▶ WHAT YOU WILL DO
Needed from the data below: every line from the one with "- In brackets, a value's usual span" up to and including the one with "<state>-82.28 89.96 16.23", repeated exactly and with nothing else.

+--

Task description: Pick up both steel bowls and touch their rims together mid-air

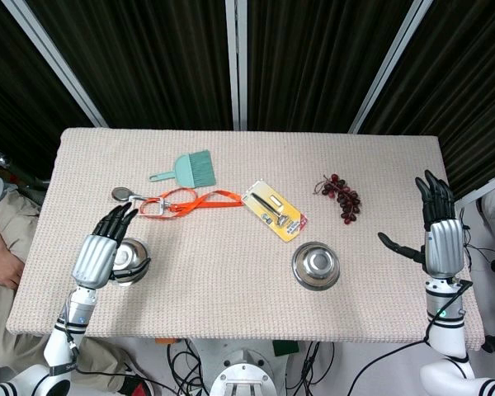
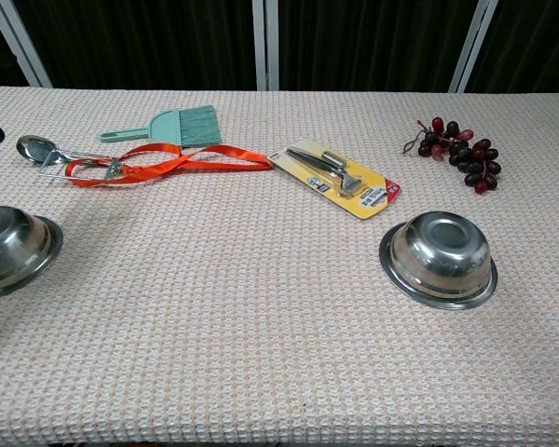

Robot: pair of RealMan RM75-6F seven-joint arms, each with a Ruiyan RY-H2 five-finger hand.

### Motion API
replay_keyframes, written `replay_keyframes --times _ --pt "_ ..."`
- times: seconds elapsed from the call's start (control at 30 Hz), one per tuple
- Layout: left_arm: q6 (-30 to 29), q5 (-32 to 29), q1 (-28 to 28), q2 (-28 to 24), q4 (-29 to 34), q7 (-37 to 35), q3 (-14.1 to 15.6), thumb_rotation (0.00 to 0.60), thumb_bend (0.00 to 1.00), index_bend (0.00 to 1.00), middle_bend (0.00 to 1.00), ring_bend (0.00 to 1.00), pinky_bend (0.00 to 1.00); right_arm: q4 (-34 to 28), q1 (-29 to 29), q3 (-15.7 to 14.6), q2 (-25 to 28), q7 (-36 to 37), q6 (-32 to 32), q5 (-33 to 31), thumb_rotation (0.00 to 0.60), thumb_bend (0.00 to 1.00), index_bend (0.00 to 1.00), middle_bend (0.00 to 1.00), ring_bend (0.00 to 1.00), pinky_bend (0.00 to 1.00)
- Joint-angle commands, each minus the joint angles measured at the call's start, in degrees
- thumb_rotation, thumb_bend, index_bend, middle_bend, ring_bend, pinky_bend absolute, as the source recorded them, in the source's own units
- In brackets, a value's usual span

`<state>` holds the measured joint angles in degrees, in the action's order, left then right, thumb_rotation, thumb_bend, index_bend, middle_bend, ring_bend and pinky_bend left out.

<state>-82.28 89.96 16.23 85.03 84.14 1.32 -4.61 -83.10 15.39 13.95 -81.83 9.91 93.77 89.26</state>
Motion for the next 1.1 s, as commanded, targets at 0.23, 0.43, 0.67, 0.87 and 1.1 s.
replay_keyframes --times 0.23,0.43,0.67,0.87,1.1 --pt "1.7 -1.0 -0.1 -2.3 2.4 2.6 1.0 0.104 0.14 0.01 0.00 0.00 0.16 0.4 -0.4 -0.3 0.5 0.7 0.3 -0.2 0.600 0.05 0.00 0.00 0.00 0.04" --pt "12.1 -8.7 1.1 -10.4 9.2 9.2 2.8 0.038 0.13 0.01 0.00 0.00 0.14 -4.6 -1.4 -4.3 7.4 -1.9 -6.4 -1.5 0.600 0.04 0.00 0.00 0.00 0.04" --pt "20.2 -14.0 3.1 -16.4 12.4 12.5 4.4 0.037 0.13 0.00 0.00 0.00 0.14 -9.6 -2.1 -8.8 13.3 -9.4 -14.8 -4.8 0.600 0.03 0.00 0.00 0.00 0.04" --pt "23.9 -16.3 4.4 -16.7 10.6 14.3 5.3 0.034 0.14 0.00 0.00 0.00 0.13 -8.6 -2.4 -10.4 11.5 -10.3 -17.0 -5.6 0.600 0.03 0.00 0.00 0.00 0.04" --pt "24.4 -17.1 4.4 -16.8 10.1 13.5 5.8 0.034 0.14 0.00 0.00 0.00 0.12 -5.7 -2.5 -12.4 7.5 -11.7 -20.3 -6.7 0.600 0.03 0.00 0.00 0.00 0.04"
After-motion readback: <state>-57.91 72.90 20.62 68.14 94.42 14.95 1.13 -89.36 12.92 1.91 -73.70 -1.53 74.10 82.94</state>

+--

▶ EXERCISE OUTPUT
- In brackets, a value's usual span

`<state>` holds the measured joint angles in degrees, in the action's order, left then right, thumb_rotation, thumb_bend, index_bend, middle_bend, ring_bend and pinky_bend left out.

<state>-82.28 89.96 16.23 85.03 84.14 1.32 -4.61 -83.10 15.39 13.95 -81.83 9.91 93.77 89.26</state>

There is no more output for this exercise.